(ABOUT THIS EXERCISE)
Quote the records below word for word, please, from the very first line through the one that contains "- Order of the", and nothing beyond it.
---------------
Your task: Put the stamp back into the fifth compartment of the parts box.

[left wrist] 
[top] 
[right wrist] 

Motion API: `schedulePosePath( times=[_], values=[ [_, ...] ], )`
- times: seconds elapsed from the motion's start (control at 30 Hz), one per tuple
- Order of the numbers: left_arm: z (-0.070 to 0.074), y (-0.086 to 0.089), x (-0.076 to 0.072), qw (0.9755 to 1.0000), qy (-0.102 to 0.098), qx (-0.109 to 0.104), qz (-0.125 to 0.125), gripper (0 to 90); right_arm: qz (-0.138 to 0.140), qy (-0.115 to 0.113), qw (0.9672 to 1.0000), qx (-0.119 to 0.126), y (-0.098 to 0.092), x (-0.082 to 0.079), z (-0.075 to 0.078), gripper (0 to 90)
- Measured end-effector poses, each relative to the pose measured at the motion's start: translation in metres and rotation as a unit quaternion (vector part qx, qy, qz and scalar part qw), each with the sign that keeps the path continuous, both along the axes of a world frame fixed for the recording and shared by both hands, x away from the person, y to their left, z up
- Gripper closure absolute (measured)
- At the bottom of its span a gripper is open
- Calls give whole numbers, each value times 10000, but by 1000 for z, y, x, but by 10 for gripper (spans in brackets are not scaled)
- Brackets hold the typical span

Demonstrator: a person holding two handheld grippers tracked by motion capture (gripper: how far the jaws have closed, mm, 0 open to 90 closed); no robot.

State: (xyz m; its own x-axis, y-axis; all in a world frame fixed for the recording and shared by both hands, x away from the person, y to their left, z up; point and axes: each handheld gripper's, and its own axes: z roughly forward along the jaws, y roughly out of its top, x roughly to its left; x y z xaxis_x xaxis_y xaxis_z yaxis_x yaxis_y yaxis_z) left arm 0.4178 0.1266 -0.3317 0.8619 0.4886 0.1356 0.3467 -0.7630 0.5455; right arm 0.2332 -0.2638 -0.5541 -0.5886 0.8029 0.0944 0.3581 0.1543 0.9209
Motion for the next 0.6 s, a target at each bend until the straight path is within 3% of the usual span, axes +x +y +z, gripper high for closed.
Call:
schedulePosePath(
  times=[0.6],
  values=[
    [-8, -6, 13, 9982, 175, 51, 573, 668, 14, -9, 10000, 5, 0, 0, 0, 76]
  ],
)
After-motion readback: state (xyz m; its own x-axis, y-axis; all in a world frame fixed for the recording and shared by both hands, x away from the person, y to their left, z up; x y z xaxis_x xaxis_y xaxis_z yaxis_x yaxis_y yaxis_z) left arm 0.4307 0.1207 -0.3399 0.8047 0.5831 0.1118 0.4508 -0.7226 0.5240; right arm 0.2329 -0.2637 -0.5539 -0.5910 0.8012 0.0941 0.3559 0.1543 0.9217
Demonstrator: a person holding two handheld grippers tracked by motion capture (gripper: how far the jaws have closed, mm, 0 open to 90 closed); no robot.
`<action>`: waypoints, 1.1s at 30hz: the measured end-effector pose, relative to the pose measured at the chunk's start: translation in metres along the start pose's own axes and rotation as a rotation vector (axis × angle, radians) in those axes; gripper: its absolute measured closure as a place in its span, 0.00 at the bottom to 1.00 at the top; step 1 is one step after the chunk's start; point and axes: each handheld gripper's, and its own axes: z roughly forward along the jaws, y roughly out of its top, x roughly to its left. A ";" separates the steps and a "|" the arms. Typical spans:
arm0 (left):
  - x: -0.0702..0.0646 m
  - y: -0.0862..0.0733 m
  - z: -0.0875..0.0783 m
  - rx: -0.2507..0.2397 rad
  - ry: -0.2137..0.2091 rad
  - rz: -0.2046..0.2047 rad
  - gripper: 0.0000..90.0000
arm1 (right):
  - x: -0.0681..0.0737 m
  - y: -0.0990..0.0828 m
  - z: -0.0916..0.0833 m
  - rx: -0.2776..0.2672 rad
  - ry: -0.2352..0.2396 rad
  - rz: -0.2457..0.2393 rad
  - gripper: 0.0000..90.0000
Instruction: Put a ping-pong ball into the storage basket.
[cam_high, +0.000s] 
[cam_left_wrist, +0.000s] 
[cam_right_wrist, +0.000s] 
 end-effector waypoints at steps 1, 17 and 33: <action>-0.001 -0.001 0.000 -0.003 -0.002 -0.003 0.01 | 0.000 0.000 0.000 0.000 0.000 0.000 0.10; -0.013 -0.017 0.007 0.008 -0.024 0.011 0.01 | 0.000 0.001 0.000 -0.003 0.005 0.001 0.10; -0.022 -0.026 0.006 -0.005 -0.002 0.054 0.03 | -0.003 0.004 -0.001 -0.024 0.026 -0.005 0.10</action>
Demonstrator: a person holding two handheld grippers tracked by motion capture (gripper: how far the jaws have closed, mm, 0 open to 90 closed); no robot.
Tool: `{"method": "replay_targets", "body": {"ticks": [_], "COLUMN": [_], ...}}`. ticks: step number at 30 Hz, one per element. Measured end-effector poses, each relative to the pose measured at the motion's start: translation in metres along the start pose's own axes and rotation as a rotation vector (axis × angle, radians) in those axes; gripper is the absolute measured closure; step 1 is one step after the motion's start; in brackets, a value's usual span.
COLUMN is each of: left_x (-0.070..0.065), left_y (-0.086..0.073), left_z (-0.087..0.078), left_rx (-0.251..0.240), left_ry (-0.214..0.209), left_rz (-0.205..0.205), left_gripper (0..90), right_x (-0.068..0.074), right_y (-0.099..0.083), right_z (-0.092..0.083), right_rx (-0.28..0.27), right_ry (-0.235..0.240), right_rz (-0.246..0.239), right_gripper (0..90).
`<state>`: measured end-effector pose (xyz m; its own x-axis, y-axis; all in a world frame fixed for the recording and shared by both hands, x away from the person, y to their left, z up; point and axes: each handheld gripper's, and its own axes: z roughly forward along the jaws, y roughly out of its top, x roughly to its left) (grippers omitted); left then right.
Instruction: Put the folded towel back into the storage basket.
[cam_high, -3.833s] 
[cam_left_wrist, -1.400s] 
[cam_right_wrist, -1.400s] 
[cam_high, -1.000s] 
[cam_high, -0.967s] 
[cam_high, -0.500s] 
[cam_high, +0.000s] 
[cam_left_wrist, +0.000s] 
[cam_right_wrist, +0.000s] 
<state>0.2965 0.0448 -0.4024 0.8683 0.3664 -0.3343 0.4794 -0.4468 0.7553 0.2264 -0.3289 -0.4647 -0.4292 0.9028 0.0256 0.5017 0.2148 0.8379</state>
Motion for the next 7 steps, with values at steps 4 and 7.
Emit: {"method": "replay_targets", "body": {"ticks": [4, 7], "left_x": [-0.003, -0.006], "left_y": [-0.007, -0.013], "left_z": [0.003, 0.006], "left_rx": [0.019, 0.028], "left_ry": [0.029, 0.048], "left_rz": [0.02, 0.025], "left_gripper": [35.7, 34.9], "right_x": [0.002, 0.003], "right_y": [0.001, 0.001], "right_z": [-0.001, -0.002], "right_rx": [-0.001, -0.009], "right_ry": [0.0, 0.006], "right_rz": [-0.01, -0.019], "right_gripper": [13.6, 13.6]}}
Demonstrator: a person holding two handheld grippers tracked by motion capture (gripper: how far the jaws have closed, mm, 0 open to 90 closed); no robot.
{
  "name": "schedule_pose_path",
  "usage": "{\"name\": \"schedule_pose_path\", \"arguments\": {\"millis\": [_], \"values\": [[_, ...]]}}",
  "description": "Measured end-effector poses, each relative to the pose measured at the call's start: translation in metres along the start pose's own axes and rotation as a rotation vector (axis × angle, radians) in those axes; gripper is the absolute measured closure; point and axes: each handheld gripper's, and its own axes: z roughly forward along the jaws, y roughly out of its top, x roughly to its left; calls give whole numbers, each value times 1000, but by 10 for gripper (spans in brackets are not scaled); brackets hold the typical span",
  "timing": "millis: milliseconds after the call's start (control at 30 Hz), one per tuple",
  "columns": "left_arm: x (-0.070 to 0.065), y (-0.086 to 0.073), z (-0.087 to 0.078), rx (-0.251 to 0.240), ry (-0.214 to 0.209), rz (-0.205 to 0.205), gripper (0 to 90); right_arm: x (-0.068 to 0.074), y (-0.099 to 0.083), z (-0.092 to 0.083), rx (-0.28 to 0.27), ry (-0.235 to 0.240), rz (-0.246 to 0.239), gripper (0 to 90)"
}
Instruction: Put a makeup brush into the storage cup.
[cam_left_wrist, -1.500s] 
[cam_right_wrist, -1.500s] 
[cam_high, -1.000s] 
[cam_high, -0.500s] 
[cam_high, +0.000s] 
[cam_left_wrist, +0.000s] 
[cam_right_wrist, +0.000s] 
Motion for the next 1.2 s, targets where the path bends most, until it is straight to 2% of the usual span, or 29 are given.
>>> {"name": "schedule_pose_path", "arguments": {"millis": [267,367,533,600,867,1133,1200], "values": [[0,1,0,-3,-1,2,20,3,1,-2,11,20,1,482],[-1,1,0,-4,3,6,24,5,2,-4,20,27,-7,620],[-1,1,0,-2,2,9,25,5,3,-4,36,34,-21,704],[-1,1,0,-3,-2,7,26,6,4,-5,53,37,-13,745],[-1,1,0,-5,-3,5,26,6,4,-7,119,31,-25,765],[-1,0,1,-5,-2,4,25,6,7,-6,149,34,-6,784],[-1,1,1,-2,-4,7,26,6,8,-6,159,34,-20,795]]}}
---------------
(YOUR SOLUTION)
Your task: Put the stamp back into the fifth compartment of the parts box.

[left wrist] 
[top] 
[right wrist] 

Motion API: `schedulePosePath( times=[_], values=[ [_, ...] ], )`
- times: seconds elapsed from the motion's start (control at 30 Hz), one per tuple
- Order of the numbers: left_arm: z (-0.070 to 0.074), y (-0.086 to 0.089), x (-0.076 to 0.072), qw (0.9755 to 1.0000), qy (-0.102 to 0.098), qx (-0.109 to 0.104), qz (-0.125 to 0.125), gripper (0 to 90); right_arm: qz (-0.138 to 0.140), qy (-0.115 to 0.113), qw (0.9672 to 1.0000), qx (-0.119 to 0.126), y (-0.098 to 0.092), x (-0.082 to 0.079), z (-0.075 to 0.078), gripper (0 to 90)

The answer to this exercise is complete.